Dr. William Swallow, professor of statistics at North Carolina State University, has been honored with an Award for Excellence in Teaching from the University of North Carolina (UNC) Board of Governors.

Swallow is one of 16 educators – one from each UNC System campus – who will be presented with Awards for Excellence in Teaching by UNC System President Erskine Bowles and Board of Governors Chairman Jim Phillips, Jr. during a luncheon today (May 11) being held in conjunction with the Board’s May meeting. Winners will receive a prize of $7,500 and a bronze medallion.

The Board of Governors Awards for Excellence in Teaching were created in 1994 to underscore the importance of teaching and to encourage, recognize, and reward outstanding teaching. Nominees for the award must be tenured professors who have spent at least seven years at the nominating institutions and who have “demonstrated excellent or exceptional teaching ability over a sustained period of time.”Swallow’s research interests include experimental design and group testing. His work has special significance in public health research to determine frequencies of HIV seropositivity in various populations. He has at different points directed both the undergraduate and graduate programs in statistics. In addition, he has advised more than 230 undergraduates, 40 master’s and 13 Ph.D. candidates in the department, as well as mentored five Park Scholars.

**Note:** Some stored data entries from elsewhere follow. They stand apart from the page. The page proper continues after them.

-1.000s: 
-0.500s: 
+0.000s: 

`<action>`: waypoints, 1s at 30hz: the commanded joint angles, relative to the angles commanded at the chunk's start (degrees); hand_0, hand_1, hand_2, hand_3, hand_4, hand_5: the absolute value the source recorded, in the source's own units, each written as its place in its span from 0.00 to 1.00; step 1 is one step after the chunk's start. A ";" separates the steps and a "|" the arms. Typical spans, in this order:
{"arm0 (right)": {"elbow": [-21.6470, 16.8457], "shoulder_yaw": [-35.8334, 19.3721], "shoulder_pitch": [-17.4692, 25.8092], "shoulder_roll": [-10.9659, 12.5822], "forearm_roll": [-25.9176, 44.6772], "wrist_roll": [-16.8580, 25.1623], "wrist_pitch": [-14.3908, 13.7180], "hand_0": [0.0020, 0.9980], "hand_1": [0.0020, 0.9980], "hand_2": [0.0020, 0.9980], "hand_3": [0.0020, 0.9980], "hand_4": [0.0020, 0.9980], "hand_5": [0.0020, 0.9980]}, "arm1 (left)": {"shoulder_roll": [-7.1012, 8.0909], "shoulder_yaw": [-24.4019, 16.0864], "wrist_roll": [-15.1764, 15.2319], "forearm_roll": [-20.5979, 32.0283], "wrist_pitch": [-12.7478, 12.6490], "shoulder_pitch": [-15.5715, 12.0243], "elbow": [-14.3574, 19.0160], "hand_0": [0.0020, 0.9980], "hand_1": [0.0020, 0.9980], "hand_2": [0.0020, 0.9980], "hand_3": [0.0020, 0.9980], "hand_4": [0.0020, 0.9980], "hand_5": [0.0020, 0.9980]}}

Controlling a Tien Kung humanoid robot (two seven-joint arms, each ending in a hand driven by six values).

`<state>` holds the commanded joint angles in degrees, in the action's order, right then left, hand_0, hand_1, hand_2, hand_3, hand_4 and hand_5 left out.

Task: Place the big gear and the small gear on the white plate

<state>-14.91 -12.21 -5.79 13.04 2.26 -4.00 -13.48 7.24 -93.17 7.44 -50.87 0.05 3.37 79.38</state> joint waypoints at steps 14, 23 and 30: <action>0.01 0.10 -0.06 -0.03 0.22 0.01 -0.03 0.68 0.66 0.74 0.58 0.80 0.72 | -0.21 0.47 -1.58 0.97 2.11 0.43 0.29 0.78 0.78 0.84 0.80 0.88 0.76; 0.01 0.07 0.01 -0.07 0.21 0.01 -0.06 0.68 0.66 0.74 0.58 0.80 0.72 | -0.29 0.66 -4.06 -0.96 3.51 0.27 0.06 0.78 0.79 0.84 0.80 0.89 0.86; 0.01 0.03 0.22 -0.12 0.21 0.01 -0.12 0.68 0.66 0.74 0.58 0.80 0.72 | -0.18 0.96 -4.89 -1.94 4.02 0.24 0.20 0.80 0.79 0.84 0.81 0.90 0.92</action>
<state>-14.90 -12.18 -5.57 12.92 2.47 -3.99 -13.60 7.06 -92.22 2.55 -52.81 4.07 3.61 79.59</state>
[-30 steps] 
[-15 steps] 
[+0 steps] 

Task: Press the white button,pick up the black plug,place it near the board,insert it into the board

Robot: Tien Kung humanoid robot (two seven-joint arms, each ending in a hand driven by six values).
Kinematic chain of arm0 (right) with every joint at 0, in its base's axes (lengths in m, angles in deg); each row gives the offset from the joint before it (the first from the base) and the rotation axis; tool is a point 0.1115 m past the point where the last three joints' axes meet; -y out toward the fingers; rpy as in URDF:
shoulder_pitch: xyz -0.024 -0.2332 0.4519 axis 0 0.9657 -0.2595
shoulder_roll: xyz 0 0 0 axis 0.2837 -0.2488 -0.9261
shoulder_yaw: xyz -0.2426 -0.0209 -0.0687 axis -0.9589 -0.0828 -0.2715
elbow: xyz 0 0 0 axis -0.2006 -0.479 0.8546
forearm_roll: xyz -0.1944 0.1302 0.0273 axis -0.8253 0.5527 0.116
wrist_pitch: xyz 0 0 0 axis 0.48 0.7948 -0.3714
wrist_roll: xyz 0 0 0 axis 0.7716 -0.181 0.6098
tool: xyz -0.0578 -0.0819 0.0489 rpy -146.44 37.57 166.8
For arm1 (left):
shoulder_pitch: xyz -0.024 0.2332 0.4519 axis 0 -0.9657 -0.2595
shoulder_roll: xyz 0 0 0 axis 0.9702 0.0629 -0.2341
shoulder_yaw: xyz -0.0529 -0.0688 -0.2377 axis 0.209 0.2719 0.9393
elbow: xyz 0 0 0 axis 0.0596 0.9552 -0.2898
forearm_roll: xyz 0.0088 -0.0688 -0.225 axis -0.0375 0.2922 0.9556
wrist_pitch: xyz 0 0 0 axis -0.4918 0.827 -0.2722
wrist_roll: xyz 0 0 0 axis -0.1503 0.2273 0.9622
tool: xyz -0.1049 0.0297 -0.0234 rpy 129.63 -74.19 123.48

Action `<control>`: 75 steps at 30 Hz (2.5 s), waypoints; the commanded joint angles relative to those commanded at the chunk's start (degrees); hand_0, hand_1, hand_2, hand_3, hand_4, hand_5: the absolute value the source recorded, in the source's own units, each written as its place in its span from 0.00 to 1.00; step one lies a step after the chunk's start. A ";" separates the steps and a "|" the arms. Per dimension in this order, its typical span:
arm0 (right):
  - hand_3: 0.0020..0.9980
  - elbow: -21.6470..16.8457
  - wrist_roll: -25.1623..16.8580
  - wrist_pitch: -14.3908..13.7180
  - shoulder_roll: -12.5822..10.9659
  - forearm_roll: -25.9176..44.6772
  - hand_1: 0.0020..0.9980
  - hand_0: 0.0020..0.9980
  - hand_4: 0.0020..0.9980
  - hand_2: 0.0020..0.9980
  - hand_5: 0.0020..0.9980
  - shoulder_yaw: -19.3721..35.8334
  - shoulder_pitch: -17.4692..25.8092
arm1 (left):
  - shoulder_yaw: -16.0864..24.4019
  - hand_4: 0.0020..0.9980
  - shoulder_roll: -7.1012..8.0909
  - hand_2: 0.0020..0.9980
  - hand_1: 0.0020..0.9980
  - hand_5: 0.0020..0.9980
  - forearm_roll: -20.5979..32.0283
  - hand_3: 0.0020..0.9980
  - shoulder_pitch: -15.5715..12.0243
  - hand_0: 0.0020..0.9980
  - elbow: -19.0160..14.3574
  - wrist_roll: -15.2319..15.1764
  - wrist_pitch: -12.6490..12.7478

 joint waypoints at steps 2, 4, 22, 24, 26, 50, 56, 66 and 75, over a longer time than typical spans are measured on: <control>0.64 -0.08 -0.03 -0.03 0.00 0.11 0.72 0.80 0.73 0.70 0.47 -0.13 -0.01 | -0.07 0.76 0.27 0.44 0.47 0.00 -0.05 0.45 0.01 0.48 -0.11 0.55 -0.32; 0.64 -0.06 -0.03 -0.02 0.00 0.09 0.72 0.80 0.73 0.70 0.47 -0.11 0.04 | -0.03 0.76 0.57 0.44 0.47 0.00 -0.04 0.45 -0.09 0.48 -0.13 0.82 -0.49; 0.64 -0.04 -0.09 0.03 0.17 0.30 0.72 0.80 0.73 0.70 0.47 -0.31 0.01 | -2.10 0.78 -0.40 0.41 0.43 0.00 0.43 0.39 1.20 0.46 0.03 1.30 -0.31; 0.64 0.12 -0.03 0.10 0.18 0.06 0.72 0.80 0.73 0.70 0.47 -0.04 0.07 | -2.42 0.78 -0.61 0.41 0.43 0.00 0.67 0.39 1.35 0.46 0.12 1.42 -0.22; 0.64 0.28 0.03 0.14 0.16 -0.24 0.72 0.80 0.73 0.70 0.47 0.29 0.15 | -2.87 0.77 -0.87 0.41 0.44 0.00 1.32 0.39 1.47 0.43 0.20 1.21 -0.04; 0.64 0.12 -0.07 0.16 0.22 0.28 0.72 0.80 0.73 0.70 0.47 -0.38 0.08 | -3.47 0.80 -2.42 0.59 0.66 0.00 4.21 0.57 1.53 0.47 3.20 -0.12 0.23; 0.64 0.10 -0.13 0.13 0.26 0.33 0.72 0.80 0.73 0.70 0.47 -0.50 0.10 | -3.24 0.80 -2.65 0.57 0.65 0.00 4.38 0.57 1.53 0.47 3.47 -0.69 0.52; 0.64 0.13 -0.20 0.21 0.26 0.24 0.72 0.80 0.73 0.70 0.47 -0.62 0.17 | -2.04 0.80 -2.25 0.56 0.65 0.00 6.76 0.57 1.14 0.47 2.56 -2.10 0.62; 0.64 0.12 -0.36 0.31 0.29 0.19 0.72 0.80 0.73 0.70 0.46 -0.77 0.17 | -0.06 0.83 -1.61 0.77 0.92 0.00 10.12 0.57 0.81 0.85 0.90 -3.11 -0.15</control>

Prior to joining the department in 1980, Swallow served as professor of statistics at Rutgers University, where he was named Cook College professor of the year in 1974. He received the Outstanding Teacher at NC State award in 1988, and was named Alumni Distinguished Undergraduate Professor in 1999.

Swallow received his bachelor’s degree in social relations from Harvard University, and his Ph.D. in biological statistics from Cornell University.